Louisville will be steaming and Europe's chances of a first winner - discounting the Scottish-born naturalised Americans of the early days - would be improved with importation of those water-spraying cooling machines from the equestrian events in Atlanta.

Louisville is better known as home of the Kentucky Derby and the fact that Valhalla is staging its first professional tournament leaves the race wide open. The dream of a local businessman, Dwight Gahm, the course opened in 1986 and it may become very familiar. The PGA of America, who already have a quarter-share in the venue, may soon own it outright and the suggestion is that Valhalla will stage the USPGA as often as once every four years. A Ryder Cup early in the next century is also a distinct possibility.

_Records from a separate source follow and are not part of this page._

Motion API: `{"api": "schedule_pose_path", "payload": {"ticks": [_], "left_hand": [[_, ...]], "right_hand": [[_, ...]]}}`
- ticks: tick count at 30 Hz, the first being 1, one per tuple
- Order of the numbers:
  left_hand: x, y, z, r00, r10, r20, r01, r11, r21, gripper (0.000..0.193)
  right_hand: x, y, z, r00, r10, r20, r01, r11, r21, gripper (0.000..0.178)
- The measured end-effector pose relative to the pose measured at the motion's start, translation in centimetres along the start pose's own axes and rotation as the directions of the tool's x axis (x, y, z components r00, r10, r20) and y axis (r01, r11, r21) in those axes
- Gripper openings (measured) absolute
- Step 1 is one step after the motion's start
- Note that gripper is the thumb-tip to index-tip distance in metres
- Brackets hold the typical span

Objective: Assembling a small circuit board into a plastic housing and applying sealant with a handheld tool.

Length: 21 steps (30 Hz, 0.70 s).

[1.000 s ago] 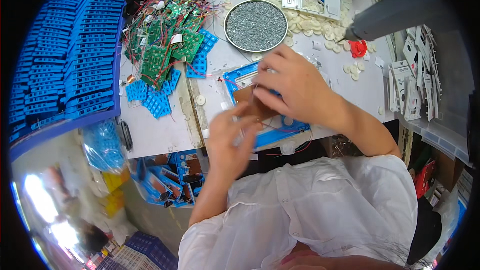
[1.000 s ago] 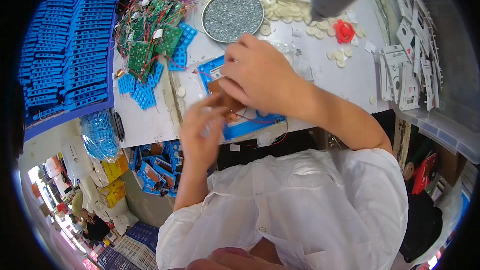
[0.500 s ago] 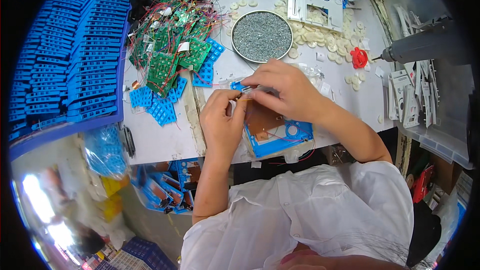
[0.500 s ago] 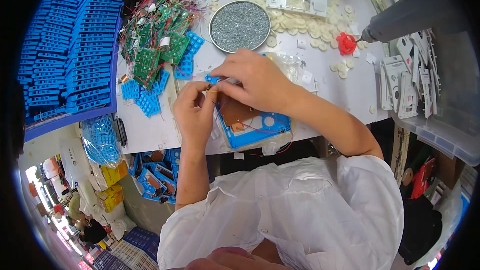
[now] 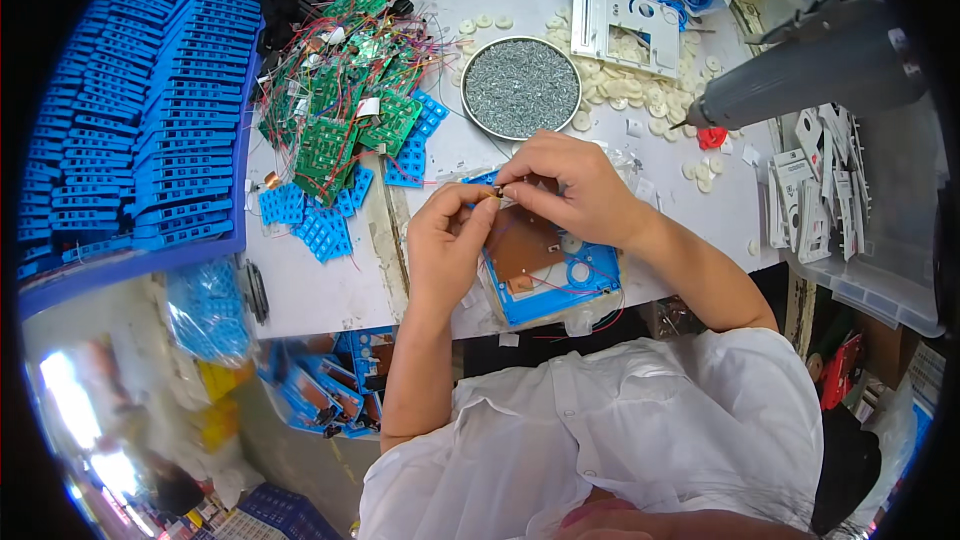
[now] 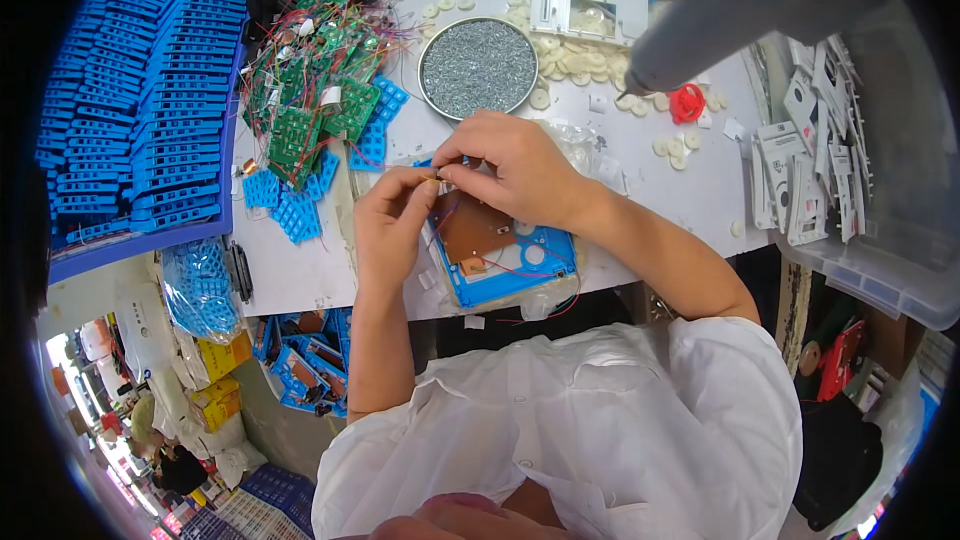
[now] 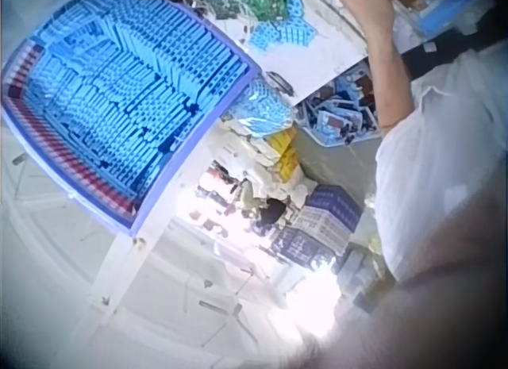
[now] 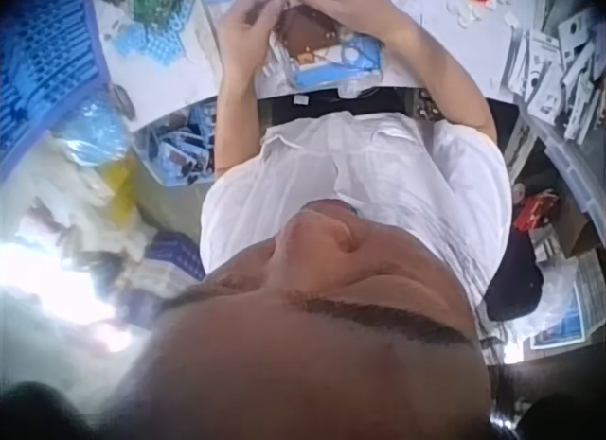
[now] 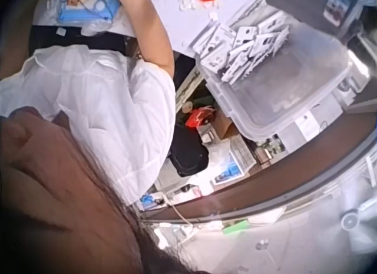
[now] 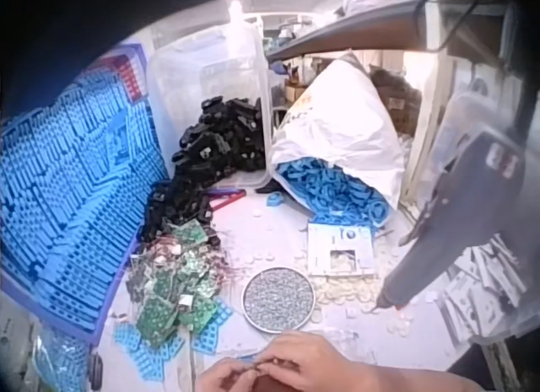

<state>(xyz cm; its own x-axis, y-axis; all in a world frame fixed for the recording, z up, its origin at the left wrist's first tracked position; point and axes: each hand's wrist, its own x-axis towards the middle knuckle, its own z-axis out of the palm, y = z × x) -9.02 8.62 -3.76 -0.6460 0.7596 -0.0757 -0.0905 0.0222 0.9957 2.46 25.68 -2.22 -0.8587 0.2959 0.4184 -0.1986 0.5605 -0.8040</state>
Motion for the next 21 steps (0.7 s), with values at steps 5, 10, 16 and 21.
{"api": "schedule_pose_path", "payload": {"ticks": [5, 10, 16, 21], "left_hand": [[0.1, -0.3, -0.1, 0.987, 0.162, 0.007, -0.160, 0.964, 0.210, 0.010], [0.1, 0.2, 0.2, 0.984, 0.176, 0.012, -0.175, 0.967, 0.183, 0.008], [0.2, -0.1, 0.3, 0.924, 0.380, 0.039, -0.372, 0.873, 0.314, 0.009], [0.1, -0.7, -0.1, 0.829, 0.536, 0.157, -0.540, 0.698, 0.471, 0.014]], "right_hand": [[0.1, -0.3, 0.2, 0.999, -0.046, -0.024, 0.046, 0.999, -0.014, 0.011], [-0.2, -0.4, 0.2, 0.999, -0.024, -0.040, 0.023, 0.999, -0.032, 0.012], [-1.2, -1.8, -0.5, 1.000, 0.011, -0.006, -0.011, 0.996, -0.091, 0.027], [-1.1, -2.6, -1.4, 0.985, 0.094, 0.144, -0.063, 0.976, -0.207, 0.037]]}}
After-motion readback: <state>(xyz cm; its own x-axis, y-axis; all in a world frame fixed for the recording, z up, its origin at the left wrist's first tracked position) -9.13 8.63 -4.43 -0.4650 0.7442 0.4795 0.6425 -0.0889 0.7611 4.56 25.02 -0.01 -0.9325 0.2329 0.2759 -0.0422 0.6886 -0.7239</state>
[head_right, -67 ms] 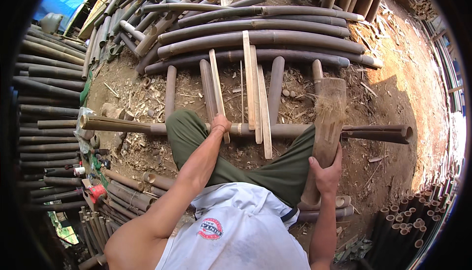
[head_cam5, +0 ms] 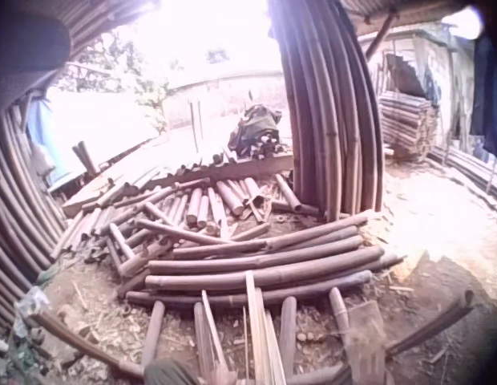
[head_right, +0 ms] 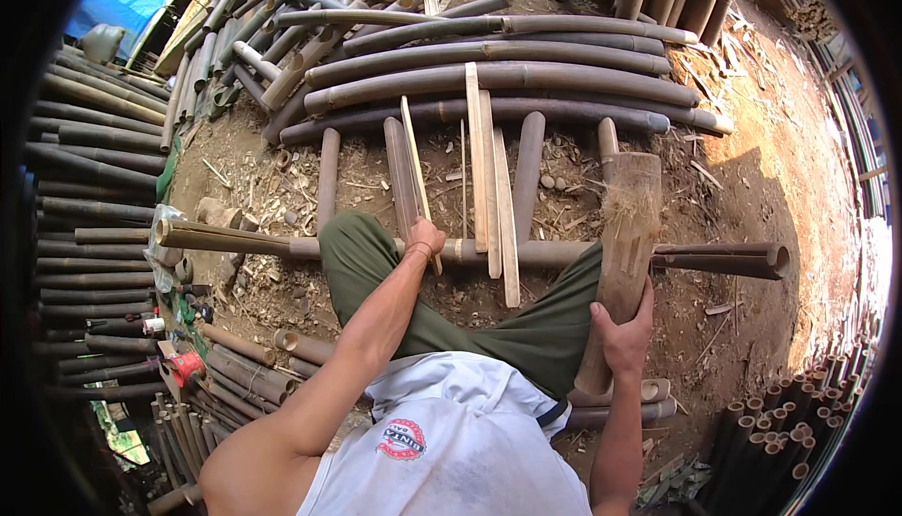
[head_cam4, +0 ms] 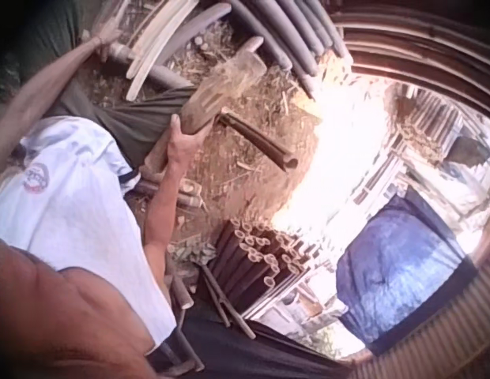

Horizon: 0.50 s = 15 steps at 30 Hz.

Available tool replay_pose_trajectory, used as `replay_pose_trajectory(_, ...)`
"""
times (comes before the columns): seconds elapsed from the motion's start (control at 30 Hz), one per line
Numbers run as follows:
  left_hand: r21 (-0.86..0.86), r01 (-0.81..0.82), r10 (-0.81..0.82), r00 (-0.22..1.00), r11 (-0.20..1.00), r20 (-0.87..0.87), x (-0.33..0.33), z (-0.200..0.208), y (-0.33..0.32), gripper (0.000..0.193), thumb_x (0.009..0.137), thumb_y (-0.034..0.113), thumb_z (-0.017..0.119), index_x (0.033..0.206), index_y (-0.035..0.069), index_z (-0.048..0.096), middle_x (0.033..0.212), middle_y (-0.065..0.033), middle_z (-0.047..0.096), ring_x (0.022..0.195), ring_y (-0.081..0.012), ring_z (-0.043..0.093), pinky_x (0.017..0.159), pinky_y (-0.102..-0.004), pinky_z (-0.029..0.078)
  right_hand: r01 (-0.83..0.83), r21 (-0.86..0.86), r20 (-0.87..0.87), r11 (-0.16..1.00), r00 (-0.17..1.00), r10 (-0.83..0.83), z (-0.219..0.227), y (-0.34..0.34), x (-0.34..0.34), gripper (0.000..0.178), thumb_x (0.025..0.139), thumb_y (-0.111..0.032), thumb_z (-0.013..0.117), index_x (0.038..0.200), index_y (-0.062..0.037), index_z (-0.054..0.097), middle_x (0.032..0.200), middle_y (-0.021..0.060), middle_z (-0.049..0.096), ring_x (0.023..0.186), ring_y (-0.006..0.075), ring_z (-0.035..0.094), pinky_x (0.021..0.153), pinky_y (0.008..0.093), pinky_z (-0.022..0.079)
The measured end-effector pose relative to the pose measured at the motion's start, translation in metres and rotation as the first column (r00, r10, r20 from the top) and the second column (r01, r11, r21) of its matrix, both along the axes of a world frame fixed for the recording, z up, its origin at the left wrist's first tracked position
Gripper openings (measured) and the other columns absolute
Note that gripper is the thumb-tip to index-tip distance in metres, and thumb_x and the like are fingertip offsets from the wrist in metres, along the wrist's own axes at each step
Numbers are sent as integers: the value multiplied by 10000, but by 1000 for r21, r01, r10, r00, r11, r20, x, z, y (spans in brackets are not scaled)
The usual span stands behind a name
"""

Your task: The person sits on the ground and assembles a bamboo chair frame. They select bamboo poles, fit them into pre-drilled holes, and use a wooden mallet to hammer the joints together. The person also uses a thin bamboo stick to clear debris from the joints during assembly.

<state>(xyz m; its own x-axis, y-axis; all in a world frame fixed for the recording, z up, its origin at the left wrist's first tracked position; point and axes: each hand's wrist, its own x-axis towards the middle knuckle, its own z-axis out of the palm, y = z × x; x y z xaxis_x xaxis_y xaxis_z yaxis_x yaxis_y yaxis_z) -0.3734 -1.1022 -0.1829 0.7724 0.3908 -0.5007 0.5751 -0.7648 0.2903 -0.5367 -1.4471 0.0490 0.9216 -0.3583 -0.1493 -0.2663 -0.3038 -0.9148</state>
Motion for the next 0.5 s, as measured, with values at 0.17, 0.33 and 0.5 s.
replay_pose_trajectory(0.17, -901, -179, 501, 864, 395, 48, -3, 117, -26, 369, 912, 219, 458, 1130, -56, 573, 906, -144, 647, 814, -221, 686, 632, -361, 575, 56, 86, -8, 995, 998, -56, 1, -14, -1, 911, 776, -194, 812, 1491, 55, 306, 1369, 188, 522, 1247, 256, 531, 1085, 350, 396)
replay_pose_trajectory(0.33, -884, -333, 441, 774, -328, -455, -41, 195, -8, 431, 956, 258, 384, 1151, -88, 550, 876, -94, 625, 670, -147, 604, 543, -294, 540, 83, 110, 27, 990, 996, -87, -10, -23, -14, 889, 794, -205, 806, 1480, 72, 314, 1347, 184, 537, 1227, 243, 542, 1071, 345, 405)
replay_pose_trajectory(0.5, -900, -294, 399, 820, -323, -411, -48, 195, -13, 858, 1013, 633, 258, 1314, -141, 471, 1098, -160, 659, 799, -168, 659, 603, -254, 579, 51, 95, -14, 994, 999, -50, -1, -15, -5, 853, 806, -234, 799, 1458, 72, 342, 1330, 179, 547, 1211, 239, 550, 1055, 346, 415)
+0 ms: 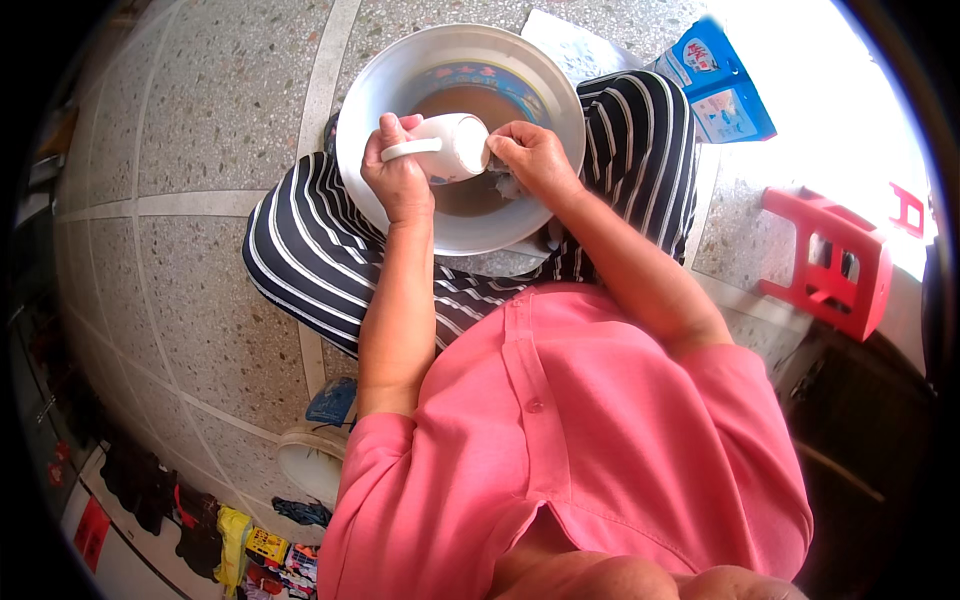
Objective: The person washes a mug by hand using a cloth inside a bucket of water.
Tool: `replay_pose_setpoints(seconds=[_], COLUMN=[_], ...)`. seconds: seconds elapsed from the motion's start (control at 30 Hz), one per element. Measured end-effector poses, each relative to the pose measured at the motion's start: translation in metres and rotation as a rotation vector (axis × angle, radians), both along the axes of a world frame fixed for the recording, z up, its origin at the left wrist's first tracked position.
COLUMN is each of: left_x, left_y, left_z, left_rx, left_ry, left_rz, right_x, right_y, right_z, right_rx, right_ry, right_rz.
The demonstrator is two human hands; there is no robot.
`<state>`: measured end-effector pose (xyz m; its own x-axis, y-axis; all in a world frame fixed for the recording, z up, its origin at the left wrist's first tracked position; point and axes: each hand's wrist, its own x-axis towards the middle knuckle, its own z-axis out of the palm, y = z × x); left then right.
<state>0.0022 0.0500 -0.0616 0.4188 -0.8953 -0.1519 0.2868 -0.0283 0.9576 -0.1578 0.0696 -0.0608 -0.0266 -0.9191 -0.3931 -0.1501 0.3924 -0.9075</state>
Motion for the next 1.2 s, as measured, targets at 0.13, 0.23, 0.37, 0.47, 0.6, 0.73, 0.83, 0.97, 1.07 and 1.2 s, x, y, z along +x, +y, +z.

Jack Nicklaus, a five-time winner of the USPGA and a significant minor figure in the three majors so far this year, designed the course and one man who has made sure he seen it is the defending champion Steve Elkington. The Australian, who beat Colin Montgomerie in a play-off at Riviera last year, has been trying not to give too much local knowledge away.

"It's a course that is going to take a bit of getting used to," he said. "On a lot of the holes you're not exactly sure where to hit the ball until you play it. It is a good test which is going to bring out the best players. A Jack Nicklaus course is usually generous off the tee, he lets you hit the ball out there, but you are going to have to be on your iron play."

As well as adjusting to life as a major champion and as a father, Elkington had the clubs he had used all his career stolen in January and has missed the cut in two majors this year. Two players from Kentucky who know the course are Jodie Mudd and Russ Cochran, but the form player on the US tour is John Cook, who skipped the Open because he had tickets for his family for the Olympics. Perhaps he got bored there, because last week he won the CVS Charity Classic, his second win in just over a month following a four-year dry spell.

In 1992, Cook tied second with Faldo in the USPGA, after losing to the Englishman at Muirfield a month earlier. Faldo, who is after a USPGA or US Open to go with his three Masters and three Open titles, went to the US tour precisely so that an unknown, but typically American, course such as Valhalla would not be such a shock.

And then there's Montgomerie, whose form has yoyoed of late. The Scot birdied the last three holes to get into the playoff a year ago, having missed the cut in the Open, just as he did at Lytham. The man who recently stated that golf was not in the top-three of his priorities, says he has reached No2 in the world giving only 90 per cent. To remain there, he has to match last year's run of two wins, two seconds and a third in August and September or he will drop points.

With work on the putting green, he should be suited to Valhalla. "People keep telling me it is only a matter of time before I win a major, but it has worried me a lot," he said. "I'm No 2 in the world and I would like to be No 1 with a few majors to my credit. I used to be overweight and I worked on my fitness and came straight back and won in Dubai. It is important for me not to put on weight again and now I must practise more. But miracles don't happen overnight."